_To do_:
Give back, word for word, every line from the one containing "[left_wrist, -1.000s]" to the end of the listing, and nothing more.
((
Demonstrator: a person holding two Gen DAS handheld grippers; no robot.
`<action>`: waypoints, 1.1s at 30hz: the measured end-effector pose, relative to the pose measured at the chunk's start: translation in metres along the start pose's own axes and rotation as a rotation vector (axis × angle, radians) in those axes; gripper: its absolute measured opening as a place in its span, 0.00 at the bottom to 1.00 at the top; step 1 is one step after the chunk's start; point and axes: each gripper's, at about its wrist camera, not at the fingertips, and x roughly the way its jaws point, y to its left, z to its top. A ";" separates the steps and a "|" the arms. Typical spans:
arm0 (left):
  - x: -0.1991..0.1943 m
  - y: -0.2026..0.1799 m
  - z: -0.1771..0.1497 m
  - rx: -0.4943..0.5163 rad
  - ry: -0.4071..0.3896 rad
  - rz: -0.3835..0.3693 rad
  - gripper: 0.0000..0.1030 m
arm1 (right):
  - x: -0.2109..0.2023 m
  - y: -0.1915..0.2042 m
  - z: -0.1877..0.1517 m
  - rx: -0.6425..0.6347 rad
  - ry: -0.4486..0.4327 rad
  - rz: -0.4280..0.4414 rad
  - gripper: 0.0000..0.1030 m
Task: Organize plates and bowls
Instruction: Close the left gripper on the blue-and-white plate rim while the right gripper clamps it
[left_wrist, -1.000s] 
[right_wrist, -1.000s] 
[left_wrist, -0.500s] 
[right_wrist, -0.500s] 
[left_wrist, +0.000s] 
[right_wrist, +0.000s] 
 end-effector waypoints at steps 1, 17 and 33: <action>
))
_Problem solution_:
[left_wrist, -1.000s] 
[right_wrist, -1.000s] 
[left_wrist, -0.500s] 
[right_wrist, -0.500s] 
[left_wrist, +0.000s] 
[right_wrist, +0.000s] 
 end-effector waypoints at steps 1, 17 and 33: <action>

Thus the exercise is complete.